Development of a Potential Multilayered Biofunctional Dressing for Localized Postoperative Cancer Treatment: A Hybrid Approach Using 3D Printing and Electrospinning


Bingöl A. B., Karakaş C. Y., Akkurt Yıldırım M., İnsel M. A., Zaman A. C., Oktay B., ...Daha Fazla

Macromolecular Materials and Engineering, cilt.310, sa.11, 2025 (SCI-Expanded, Scopus)

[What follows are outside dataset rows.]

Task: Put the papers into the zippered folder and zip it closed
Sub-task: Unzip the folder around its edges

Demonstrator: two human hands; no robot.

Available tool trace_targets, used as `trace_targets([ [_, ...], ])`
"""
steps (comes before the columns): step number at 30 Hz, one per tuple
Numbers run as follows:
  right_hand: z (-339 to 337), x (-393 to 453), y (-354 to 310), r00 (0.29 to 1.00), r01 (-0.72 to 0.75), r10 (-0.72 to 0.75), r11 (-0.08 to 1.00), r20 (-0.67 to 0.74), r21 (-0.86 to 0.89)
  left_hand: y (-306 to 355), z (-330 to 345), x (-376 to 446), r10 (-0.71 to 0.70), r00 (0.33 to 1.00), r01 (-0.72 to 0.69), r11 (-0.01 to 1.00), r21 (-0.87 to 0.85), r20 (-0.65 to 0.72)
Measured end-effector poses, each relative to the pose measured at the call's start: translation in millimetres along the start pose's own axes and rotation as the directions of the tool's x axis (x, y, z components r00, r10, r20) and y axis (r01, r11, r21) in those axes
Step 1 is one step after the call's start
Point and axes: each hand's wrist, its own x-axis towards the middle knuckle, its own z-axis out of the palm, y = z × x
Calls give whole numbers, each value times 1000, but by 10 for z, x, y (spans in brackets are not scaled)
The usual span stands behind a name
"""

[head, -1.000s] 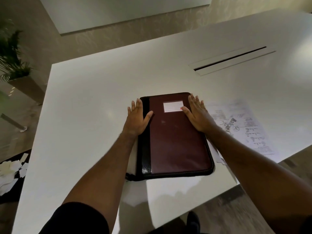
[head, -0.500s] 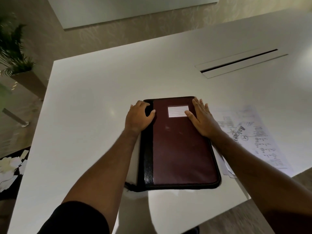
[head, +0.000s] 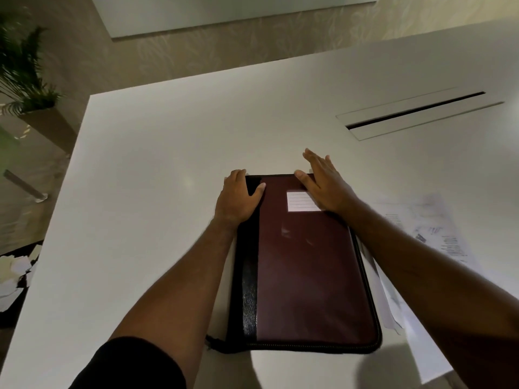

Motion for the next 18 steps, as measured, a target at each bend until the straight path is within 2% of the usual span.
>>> trace_targets([
  [8,177,490,-133,988,151,-148,987,40,-55,-35,34,-28,1,999,-5,995,-98,-44],
  [14,242,835,-404,946,230,-211,972,245,-51,-53,49,-23,6,996,-19,988,-151,-89],
  [18,308,1013,-533,884,296,-294,954,363,52,-61,51,-22,1,995,-21,982,-190,-103],
])
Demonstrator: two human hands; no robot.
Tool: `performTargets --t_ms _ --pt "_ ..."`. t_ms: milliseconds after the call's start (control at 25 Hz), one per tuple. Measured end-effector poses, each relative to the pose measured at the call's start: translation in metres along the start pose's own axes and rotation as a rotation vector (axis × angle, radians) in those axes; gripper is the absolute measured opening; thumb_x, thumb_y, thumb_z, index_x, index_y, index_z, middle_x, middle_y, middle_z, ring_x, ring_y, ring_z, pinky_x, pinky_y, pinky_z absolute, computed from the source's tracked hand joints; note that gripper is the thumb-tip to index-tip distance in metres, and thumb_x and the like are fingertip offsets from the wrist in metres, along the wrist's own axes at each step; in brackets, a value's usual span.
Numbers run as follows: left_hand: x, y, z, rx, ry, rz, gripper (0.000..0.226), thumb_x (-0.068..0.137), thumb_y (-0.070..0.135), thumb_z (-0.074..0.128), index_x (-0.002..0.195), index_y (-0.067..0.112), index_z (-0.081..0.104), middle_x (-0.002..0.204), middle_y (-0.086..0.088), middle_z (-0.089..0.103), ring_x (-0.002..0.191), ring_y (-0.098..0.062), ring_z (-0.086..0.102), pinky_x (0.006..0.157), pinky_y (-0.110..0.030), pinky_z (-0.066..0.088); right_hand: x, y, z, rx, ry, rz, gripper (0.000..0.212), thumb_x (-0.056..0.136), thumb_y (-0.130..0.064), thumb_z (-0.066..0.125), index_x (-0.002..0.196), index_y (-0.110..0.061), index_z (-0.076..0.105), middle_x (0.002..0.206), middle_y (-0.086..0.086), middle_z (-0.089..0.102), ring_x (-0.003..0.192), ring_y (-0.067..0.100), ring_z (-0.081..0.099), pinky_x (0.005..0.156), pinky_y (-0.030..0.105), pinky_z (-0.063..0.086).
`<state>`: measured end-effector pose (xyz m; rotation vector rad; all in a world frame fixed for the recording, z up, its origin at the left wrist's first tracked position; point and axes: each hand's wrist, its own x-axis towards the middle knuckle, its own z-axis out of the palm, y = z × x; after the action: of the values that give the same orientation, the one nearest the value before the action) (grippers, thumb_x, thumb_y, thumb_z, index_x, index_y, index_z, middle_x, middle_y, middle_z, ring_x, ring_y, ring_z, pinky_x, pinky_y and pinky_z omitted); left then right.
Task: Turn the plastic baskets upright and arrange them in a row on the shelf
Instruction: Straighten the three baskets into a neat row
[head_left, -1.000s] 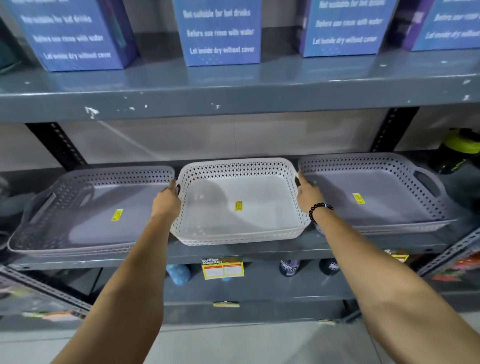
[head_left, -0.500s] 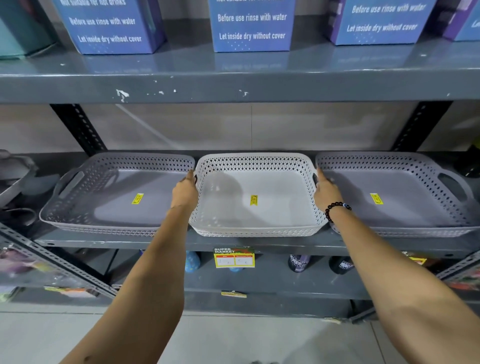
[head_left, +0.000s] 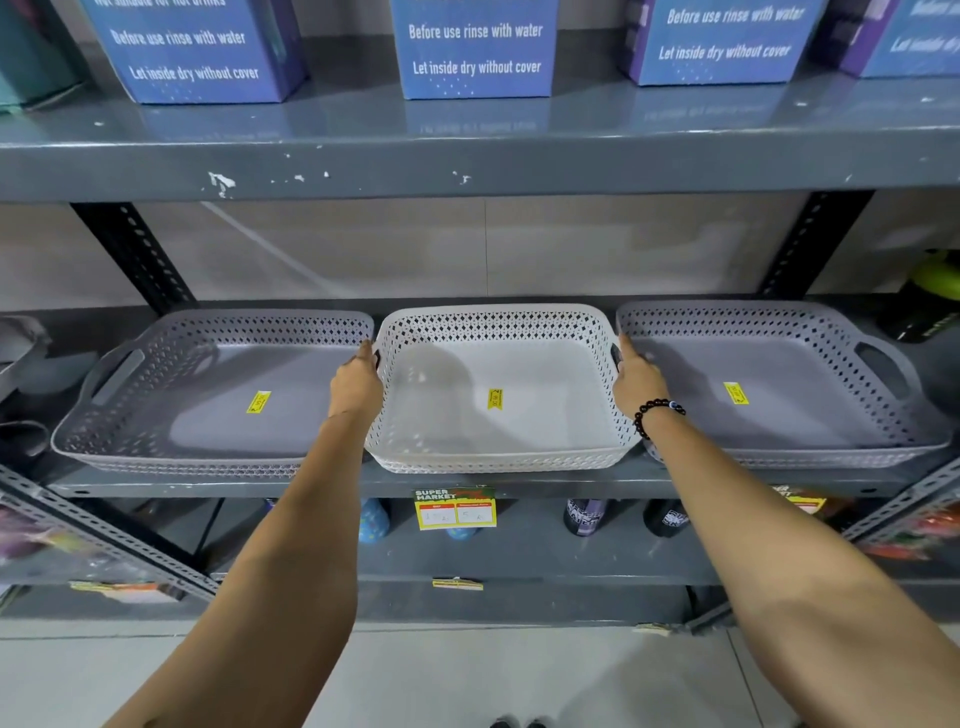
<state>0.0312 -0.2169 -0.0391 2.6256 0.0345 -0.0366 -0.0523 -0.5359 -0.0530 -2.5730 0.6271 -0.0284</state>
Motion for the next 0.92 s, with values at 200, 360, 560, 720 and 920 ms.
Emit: performTargets --t_ms 200,360,560,720,920 --pt "0.0005 -0.0016 0.0024 -0.007 0.016 0.000 0.051 0.098 -0.002 0.026 0.147 0.014 0.029 0.122 -0.030 0.058 0.108 -0.045 0.056 0.090 -0.049 0.051 -0.0060 -0.0026 -0.0031 0.015 0.011 0.007 0.072 0.089 0.012 0.036 0.151 -0.015 0.010 0.119 0.028 0.058 0.088 0.029 0.056 0.060 0.026 0.038" --pt "0.0029 -0.0025 0.0034 -0.013 0.016 -0.010 0.050 0.099 0.001 0.026 0.147 0.015 0.030 0.121 -0.031 0.058 0.108 -0.046 0.055 0.091 -0.050 0.050 -0.0072 -0.0035 -0.0038 0.063 0.012 0.017 0.071 0.090 0.011 0.036 0.151 -0.017 0.012 0.118 0.027 0.058 0.087 0.027 0.052 0.071 0.028 0.040" --pt "0.0039 -0.0031 0.0049 -0.008 0.015 -0.012 0.050 0.099 0.001 0.025 0.147 0.015 0.030 0.118 -0.032 0.059 0.108 -0.046 0.055 0.087 -0.048 0.047 -0.0073 -0.0042 -0.0034 0.079 0.016 0.026 0.071 0.090 0.011 0.036 0.151 -0.019 0.013 0.121 0.026 0.056 0.092 0.031 0.055 0.071 0.028 0.040" --pt "0.0026 -0.0021 0.0046 -0.022 0.022 -0.020 0.049 0.099 0.002 0.025 0.146 0.015 0.031 0.120 -0.032 0.058 0.107 -0.046 0.055 0.089 -0.050 0.049 -0.0093 -0.0046 -0.0040 0.084 0.025 0.024 0.071 0.091 0.010 0.036 0.151 -0.018 0.013 0.128 0.027 0.052 0.108 0.037 0.057 0.083 0.038 0.049" --pt "0.0011 -0.0017 0.0039 -0.032 0.019 -0.023 0.049 0.100 0.004 0.025 0.147 0.017 0.030 0.120 -0.031 0.058 0.106 -0.045 0.057 0.090 -0.050 0.051 -0.0103 -0.0054 -0.0058 0.080 0.021 0.026 0.071 0.091 0.010 0.036 0.151 -0.019 0.011 0.129 0.027 0.052 0.099 0.034 0.057 0.077 0.036 0.049"
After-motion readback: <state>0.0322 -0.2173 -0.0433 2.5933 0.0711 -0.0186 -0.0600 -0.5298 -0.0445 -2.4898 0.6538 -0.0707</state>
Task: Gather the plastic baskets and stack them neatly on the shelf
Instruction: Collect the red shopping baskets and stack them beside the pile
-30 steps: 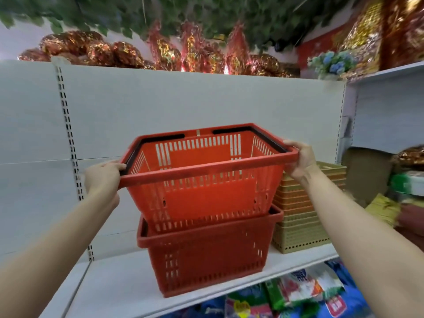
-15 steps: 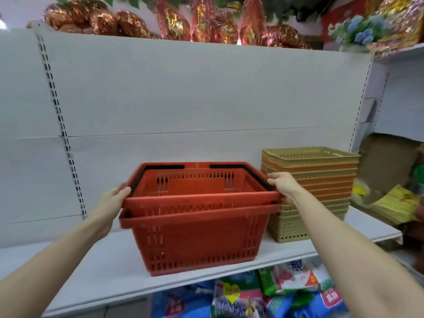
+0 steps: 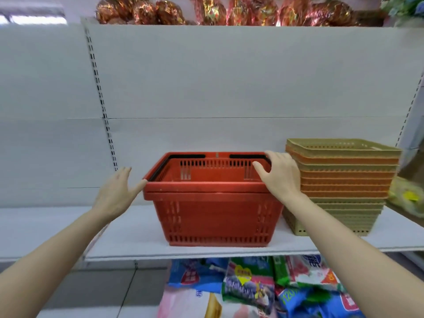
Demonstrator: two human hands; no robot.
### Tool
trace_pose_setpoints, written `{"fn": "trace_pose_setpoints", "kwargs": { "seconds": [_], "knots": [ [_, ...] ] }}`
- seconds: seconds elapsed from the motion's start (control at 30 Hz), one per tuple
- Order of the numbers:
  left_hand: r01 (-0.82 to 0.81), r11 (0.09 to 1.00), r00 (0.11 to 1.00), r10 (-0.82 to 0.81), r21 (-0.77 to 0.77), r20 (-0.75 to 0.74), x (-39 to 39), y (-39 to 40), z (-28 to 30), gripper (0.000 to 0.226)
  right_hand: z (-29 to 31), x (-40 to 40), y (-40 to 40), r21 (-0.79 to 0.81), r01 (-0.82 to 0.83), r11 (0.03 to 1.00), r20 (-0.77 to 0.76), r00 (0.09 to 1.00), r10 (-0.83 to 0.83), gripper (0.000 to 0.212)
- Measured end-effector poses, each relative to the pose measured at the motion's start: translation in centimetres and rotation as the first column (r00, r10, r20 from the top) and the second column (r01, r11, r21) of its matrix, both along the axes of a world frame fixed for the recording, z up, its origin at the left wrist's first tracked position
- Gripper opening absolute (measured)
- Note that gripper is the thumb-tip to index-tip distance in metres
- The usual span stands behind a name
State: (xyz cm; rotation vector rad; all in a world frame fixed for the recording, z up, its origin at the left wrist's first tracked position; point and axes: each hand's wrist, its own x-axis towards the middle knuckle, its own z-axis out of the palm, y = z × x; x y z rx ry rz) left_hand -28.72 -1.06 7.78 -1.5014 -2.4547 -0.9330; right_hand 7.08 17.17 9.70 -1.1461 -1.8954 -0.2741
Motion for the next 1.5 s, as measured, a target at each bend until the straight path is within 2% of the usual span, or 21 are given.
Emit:
{"fn": "trace_pose_setpoints", "kwargs": {
  "seconds": [0.07, 0.13, 0.27, 0.43, 0.57, 0.7, 0.83, 0.93, 1.2, 1.5],
  "knots": [
    [-0.069, 0.997, 0.962, 0.074, 0.028, -0.261, -0.3, -2.7, 0.4, 0.076, 0.0, -2.7, -2.5, 0.077, -0.133, 0.988, 0.049, 0.990, 0.130, 0.050],
    [-0.110, 0.992, 0.909, 0.123, 0.054, -0.399, -0.4, -5.7, 0.5, 0.070, -0.4, -5.8, -5.4, 0.125, -0.250, 0.960, 0.071, 0.967, 0.243, 0.052],
    [-0.188, 0.979, 0.814, 0.201, 0.080, -0.545, -0.5, -12.5, -0.2, 0.064, -1.8, -12.4, -11.5, 0.203, -0.474, 0.857, 0.097, 0.880, 0.464, 0.048],
    [-0.359, 0.930, 0.724, 0.329, 0.076, -0.606, -3.1, -22.3, -3.2, 0.057, -4.7, -21.7, -20.0, 0.184, -0.667, 0.722, 0.121, 0.745, 0.656, 0.046],
    [-0.504, 0.864, 0.723, 0.415, -0.010, -0.551, -6.3, -31.3, -6.9, 0.062, -8.0, -29.5, -27.6, 0.108, -0.801, 0.589, 0.138, 0.599, 0.789, 0.043],
    [-0.645, 0.763, 0.665, 0.534, -0.041, -0.522, -8.8, -41.3, -11.3, 0.060, -12.0, -36.6, -36.3, -0.002, -0.886, 0.463, 0.149, 0.458, 0.877, 0.043],
    [-0.772, 0.622, 0.604, 0.656, -0.129, -0.453, -11.0, -52.3, -16.9, 0.062, -17.5, -43.0, -46.3, -0.143, -0.934, 0.328, 0.185, 0.301, 0.936, 0.044],
    [-0.840, 0.504, 0.542, 0.747, -0.203, -0.385, -12.2, -60.4, -21.8, 0.060, -22.5, -46.9, -53.8, -0.230, -0.937, 0.262, 0.216, 0.213, 0.953, 0.038],
    [-0.865, 0.178, 0.319, 0.916, -0.469, -0.241, -12.2, -77.3, -35.3, 0.057, -36.8, -53.1, -69.6, -0.454, -0.887, 0.084, 0.230, -0.026, 0.973, 0.042],
    [-0.798, -0.009, 0.078, 0.990, -0.602, -0.118, -12.5, -85.1, -47.2, 0.049, -49.7, -58.9, -78.1, -0.591, -0.806, -0.023, 0.286, -0.237, 0.928, 0.042]
  ]
}}
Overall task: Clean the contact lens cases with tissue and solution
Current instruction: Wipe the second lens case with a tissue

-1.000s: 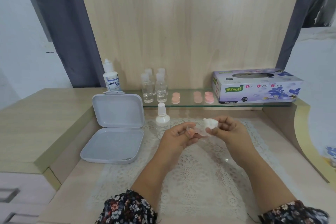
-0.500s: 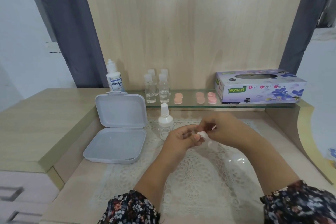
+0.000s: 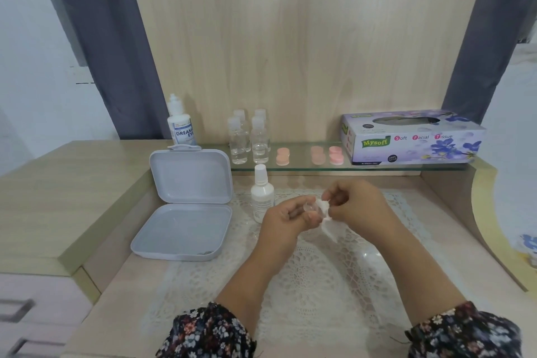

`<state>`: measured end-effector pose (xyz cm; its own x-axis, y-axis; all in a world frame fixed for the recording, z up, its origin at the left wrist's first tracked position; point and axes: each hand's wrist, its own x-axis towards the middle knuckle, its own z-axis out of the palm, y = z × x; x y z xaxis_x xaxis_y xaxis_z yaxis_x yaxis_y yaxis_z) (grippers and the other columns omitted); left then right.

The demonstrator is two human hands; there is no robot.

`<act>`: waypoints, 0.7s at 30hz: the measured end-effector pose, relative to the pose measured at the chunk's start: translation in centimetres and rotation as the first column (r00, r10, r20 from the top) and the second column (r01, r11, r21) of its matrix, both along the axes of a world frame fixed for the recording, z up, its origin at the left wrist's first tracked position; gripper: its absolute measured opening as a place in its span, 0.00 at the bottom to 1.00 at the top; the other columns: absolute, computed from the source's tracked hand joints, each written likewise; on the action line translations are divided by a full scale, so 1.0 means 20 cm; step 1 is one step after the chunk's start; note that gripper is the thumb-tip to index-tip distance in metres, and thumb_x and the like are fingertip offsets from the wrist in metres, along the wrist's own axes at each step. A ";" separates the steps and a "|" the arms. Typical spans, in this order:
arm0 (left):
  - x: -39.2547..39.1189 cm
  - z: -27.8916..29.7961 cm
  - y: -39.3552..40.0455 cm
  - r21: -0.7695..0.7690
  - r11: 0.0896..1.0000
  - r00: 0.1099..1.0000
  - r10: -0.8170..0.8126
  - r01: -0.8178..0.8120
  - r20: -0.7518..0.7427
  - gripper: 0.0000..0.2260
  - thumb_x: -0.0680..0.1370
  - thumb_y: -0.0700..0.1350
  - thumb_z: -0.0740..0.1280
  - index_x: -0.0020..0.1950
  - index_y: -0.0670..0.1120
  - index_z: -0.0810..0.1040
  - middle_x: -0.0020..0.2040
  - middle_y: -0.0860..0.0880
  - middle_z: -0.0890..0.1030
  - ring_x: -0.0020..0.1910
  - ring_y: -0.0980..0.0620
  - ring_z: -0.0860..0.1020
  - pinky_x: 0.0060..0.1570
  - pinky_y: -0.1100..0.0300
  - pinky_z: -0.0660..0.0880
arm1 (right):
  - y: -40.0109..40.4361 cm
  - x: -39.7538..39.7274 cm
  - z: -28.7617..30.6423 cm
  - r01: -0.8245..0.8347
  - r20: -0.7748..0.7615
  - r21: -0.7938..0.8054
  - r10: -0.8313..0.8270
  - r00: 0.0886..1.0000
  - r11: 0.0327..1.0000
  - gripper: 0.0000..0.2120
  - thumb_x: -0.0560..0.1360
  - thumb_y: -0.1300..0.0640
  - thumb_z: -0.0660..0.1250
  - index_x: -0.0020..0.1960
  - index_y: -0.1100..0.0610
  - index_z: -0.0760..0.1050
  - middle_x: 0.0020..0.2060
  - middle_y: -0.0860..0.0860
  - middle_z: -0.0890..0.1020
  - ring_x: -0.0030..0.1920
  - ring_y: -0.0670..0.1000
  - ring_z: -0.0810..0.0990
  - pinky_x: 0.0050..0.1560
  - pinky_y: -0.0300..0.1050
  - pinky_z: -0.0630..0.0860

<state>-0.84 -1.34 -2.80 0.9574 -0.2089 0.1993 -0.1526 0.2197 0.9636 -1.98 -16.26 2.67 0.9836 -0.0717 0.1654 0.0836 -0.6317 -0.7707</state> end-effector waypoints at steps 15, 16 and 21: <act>-0.02 0.00 -0.02 -0.036 0.998 0.998 0.046 -0.047 -0.030 0.11 0.75 0.31 0.68 0.52 0.44 0.81 0.40 0.47 0.85 0.43 0.50 0.83 0.49 0.57 0.80 | 0.02 0.03 0.01 -0.012 0.025 -0.202 0.017 1.000 0.979 0.09 0.68 0.68 0.67 0.41 0.55 0.77 0.34 0.47 0.77 0.33 0.46 0.76 0.30 0.37 0.72; -0.02 0.00 -0.02 -0.047 0.997 0.997 0.059 -0.061 -0.042 0.11 0.75 0.31 0.68 0.53 0.44 0.81 0.40 0.47 0.85 0.43 0.50 0.83 0.49 0.57 0.80 | 0.03 0.02 -0.02 0.031 0.073 -0.156 -0.020 0.997 0.987 0.09 0.69 0.67 0.67 0.41 0.54 0.77 0.34 0.47 0.77 0.34 0.47 0.76 0.31 0.36 0.72; 0.01 0.00 -0.01 -0.113 0.989 0.993 0.090 -0.099 -0.082 0.08 0.78 0.33 0.65 0.55 0.38 0.79 0.44 0.43 0.85 0.45 0.49 0.84 0.47 0.60 0.80 | 0.06 -0.05 -0.16 0.070 0.367 0.028 -0.076 0.927 0.997 0.06 0.75 0.61 0.68 0.50 0.52 0.80 0.44 0.44 0.82 0.46 0.44 0.78 0.49 0.38 0.74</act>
<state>-0.69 -1.54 -2.76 0.9851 -0.0960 0.1429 -0.1055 0.3194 0.9417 -3.04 -15.00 -0.51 0.8458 -0.1459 0.5131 0.3170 -0.6362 -0.7034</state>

  • Yayın Türü: Makale / Tam Makale
  • Cilt numarası: 310 Sayı: 11
  • Basım Tarihi: 2025
  • Doi Numarası: 10.1002/mame.202500218
  • Dergi Adı: Macromolecular Materials and Engineering
  • Derginin Tarandığı İndeksler: Science Citation Index Expanded (SCI-EXPANDED), Scopus, Chemical Abstracts Core, Chimica, Compendex, INSPEC, Directory of Open Access Journals
  • Anahtar Kelimeler: electrospraying, multiphase release system, tissue engineering, triple-drug release, tumor dressing
  • Yıldız Teknik Üniversitesi Adresli: Evet

Özet

This study introduces a multilayered biofunctional tumor dressing designed for localized treatment after tumor resection. The system incorporates three therapeutic agents: doxorubicin (DOX) for anticancer action, amoxicillin (AMOX) for antibacterial protection, and ibuprofen (IBU) for anti-inflammatory support. These drugs were loaded into polyvinyl alcohol (PVA) and polycaprolactone (PCL) matrices via a hybrid method combining 3D printing, electrospinning, and electrospraying. FTIR, SEM, and optical microscopy confirmed structural integrity. in vitro release at pH 7.4 and 37°C showed rapid DOX and AMOX release within 240 min, while IBU exhibited sustained release over 120 h. Mathematical modeling (zero-order, first-order, Higuchi, and Korsmeyer–Peppas) indicated diffusion-driven, matrix-controlled kinetics. Encapsulation efficiencies exceeded 98%, affirming fabrication reliability. Antibacterial tests showed stronger activity against Staphylococcus aureus than Escherichia coli. Cytotoxicity results demonstrated selective toxicity, with 42.86% viability in CCD1072-Sk fibroblasts and lower survival in MCF-7 (25.63%) and A549 (23.76%) cancer cells. This multifunctional dressing enables spatial and temporal control over drug release to effectively manage residual tumor cells, infection, and inflammation, offering a promising strategy for postoperative cancer therapy with minimized systemic side effects.